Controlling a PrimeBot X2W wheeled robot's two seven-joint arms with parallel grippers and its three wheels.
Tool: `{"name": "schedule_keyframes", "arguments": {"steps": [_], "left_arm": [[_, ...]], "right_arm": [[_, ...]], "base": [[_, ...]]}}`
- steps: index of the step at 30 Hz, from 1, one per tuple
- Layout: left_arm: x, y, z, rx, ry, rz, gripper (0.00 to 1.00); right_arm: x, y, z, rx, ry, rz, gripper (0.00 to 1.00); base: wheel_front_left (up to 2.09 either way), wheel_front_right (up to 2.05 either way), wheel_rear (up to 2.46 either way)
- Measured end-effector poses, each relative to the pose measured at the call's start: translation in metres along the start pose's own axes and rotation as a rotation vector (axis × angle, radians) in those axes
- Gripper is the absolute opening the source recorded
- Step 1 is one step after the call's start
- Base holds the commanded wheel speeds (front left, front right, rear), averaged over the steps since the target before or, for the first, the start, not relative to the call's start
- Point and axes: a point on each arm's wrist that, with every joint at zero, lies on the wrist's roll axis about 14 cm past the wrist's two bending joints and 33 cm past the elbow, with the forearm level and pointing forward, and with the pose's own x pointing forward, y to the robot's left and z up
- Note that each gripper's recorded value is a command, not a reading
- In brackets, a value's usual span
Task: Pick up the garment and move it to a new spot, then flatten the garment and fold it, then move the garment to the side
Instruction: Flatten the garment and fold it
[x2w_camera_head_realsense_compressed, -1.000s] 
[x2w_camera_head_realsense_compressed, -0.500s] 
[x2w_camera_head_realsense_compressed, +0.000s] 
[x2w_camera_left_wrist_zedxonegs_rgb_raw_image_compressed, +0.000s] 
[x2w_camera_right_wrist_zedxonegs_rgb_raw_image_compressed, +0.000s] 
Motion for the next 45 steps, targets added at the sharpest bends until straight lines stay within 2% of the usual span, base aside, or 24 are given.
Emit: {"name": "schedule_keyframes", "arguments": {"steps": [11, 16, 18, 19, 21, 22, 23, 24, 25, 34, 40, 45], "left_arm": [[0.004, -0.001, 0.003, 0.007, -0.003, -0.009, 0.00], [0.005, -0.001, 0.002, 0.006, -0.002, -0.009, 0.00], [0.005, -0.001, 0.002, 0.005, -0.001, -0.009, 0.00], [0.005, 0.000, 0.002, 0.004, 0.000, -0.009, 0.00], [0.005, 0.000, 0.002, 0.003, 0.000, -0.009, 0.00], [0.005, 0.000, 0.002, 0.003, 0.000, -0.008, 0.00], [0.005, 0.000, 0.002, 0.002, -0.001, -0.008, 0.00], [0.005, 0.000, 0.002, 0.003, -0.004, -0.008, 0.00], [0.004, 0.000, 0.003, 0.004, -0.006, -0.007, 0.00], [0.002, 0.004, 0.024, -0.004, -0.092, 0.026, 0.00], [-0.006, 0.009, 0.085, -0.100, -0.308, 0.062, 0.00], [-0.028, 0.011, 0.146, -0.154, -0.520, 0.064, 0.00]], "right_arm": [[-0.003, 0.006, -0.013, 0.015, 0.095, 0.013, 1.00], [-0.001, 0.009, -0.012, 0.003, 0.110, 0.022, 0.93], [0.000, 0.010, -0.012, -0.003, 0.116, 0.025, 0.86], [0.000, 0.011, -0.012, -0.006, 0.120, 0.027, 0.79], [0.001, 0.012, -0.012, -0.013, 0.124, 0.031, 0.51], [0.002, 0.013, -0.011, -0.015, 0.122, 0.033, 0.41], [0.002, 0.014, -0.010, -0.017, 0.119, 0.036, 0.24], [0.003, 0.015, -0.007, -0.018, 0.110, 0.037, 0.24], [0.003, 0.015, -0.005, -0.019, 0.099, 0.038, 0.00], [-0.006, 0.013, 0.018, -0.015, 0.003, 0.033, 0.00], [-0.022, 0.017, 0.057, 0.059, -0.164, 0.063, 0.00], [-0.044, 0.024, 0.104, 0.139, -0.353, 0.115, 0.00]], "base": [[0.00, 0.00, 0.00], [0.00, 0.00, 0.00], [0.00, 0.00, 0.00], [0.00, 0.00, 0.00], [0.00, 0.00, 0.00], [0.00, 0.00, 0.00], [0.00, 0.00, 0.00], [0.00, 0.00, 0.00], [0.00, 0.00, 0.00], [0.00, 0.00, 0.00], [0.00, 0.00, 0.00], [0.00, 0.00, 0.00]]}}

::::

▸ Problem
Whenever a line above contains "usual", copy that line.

▸ Task result
- In brackets, a value's usual span
Motion for the next 45 steps, targets added at the sharpest bends until straight lines stay within 2% of the usual span, base aside, or 24 are given.

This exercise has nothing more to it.